Using a binomial logistic regression model is not recommended in this case because the quality ratings ranges from 3 to 8 and is not a binary response. By aggregating into 2 groups of response, the model would not be able to capture the information from the other ratings. A multinomimal logistic regression would be able to better handle this specific dataset.
wine2 <- read.csv('wine.csv')
red_wine2 <- subset(wine2, type == "red")
red_wine2 <- subset(red_wine2, select = -type)
red_wine2$quality <- as.factor(red_wine2$quality)
model_ord <- polr(quality ~ ., data = red_wine2)
summary(model_ord)
##
## Re-fitting to get Hessian
## Call:
## polr(formula = quality ~ ., data = red_wine2)
##
## Coefficients:
## Value Std. Error t value
## fixed.acidity 0.10240 0.051209 2.000
## volatile.acidity -3.41794 0.400103 -8.543
## citric.acid -0.80494 0.462371 -1.741
## residual.sugar 0.07617 0.038210 1.993
## chlorides -5.17121 1.354371 -3.818
## free.sulfur.dioxide 0.01392 0.006767 2.057
## total.sulfur.dioxide -0.01119 0.002360 -4.744
## density -48.92546 0.974499 -50.206
## pH -0.98472 0.496900 -1.982
## sulphates 2.86724 0.358017 8.009
## alcohol 0.85611 0.059355 14.424
##
## Intercepts:
## Value Std. Error t value
## 3|4 -48.8787 0.9979 -48.9791
## 4|5 -46.9597 0.9959 -47.1537
## 5|6 -43.2452 0.9988 -43.2964
## 6|7 -40.3898 1.0111 -39.9450
## 7|8 -37.3837 1.0409 -35.9135
##
## Residual Deviance: 3074.928
## AIC: 3106.928
for (var in names(red_wine2)[-which(names(red_wine2) == "quality")]) {
newdata <- data.frame(matrix(ncol = length(names(red_wine2)), nrow = 100))
names(newdata) <- names(red_wine2)
newdata[[var]] <- seq(min(red_wine2[[var]], na.rm = TRUE), max(red_wine2[[var]], na.rm = TRUE), length.out = 100)
for (other_var in names(newdata)[-which(names(newdata) %in% c(var, "quality"))]) {
newdata[[other_var]] <- mean(red_wine2[[other_var]], na.rm = TRUE)
}
predicted_probs <- predict(model_ord, newdata = newdata, type = "probs")
predicted_probs_quality_ge_7 <- rowSums(predicted_probs[, which(levels(red_wine2$quality) >= 7)])
plot(newdata[[var]], predicted_probs_quality_ge_7, type = "l",
xlab = var, ylab = "Probability of Quality >= 7",
main = paste("Effect of", var, "on Probability of Quality >= 7"), ylim = c(0, 1))
}
We got error trying to use orm from rms package, so we decided to use
polr from Mass package from lecture 5 R file.

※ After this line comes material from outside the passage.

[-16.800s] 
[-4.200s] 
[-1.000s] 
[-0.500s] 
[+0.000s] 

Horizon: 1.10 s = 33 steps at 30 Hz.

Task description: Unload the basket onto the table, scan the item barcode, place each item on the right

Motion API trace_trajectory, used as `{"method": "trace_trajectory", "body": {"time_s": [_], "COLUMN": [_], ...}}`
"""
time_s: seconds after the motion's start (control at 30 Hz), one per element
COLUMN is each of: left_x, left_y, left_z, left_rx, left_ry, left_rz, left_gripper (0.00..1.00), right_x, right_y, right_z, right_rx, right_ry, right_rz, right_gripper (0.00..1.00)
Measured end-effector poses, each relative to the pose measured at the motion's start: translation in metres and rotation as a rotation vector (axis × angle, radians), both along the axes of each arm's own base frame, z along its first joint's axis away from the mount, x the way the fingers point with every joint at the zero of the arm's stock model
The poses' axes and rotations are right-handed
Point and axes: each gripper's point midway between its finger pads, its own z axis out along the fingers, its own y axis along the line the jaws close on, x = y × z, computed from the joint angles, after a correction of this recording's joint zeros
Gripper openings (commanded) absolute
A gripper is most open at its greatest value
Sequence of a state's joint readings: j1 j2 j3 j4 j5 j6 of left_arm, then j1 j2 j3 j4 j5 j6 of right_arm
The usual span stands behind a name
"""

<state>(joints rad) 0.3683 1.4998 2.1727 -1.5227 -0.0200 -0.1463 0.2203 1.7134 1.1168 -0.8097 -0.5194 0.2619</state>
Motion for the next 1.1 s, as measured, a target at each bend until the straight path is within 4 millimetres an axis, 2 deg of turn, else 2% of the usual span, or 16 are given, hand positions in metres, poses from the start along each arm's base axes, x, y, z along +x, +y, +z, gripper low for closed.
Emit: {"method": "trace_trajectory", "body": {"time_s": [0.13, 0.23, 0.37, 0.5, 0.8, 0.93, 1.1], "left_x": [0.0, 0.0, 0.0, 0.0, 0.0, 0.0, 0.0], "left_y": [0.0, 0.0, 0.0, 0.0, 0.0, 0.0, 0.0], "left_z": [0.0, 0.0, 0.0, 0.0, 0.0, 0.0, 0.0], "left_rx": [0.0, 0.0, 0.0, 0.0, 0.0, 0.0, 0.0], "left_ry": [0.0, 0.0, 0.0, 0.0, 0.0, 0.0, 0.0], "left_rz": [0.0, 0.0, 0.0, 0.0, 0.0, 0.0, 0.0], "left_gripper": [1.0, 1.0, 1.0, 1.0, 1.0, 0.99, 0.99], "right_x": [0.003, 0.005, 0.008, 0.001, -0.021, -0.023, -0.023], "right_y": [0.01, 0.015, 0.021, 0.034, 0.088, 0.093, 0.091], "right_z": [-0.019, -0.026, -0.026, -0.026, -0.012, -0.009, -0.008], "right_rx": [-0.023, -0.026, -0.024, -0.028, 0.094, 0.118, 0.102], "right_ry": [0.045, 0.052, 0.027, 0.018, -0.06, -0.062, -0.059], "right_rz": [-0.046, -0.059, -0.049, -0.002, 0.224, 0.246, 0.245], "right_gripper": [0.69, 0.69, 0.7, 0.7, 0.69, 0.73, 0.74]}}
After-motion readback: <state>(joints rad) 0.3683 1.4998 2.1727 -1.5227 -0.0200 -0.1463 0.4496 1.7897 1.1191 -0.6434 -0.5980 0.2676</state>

Top three predictors solely in terms of their effect on the predicted probability that quality >= 7 are sulphate content, alcohol content and volatile acidity.
Based on your fitted model from 6), provide estimates for the following quantities: • Pr(quality==7|x−0) • Pr(quality>=7|x0) • Pr(quality==9|x0) • Pr(quality>=9|x0)
# Define the new observation
x0 <- data.frame(
fixed.acidity = 7.3000,
volatile.acidity = 0.6500,
citric.acid = 0.0000,
residual.sugar = 1.2000,
chlorides = 0.0650,
free.sulfur.dioxide = 15.0000,
total.sulfur.dioxide = 21.0000,
density = 0.9946,
pH = 3.3900,
sulphates = 0.4700,
alcohol = 10.0000
)
# Predict the probabilities
probabilities <- predict(model_ord, x0, type = "probs")
# Print the probabilities
print(probabilities)
## 3 4 5 6 7 8
## 0.006414165 0.035719884 0.601381876 0.325598623 0.029310854 0.001574598
• Pr(quality==7|x0) = 0.0293 • Pr(quality>=7|x0) = 0.0309 • Pr(quality==9|x0) = 0 • Pr(quality>=9|x0) = 0
The highest rating for quality is 8 so there’s no probabilities or quality = 9 or higher.
Using the model trained on red wine to predict white wine quality might not be feasible because of the potential differences in data characteristics. In practice, it is recommended to use a model trained on white wine data to predict white wine quality ratings or use a combined model with wine type as a preditor.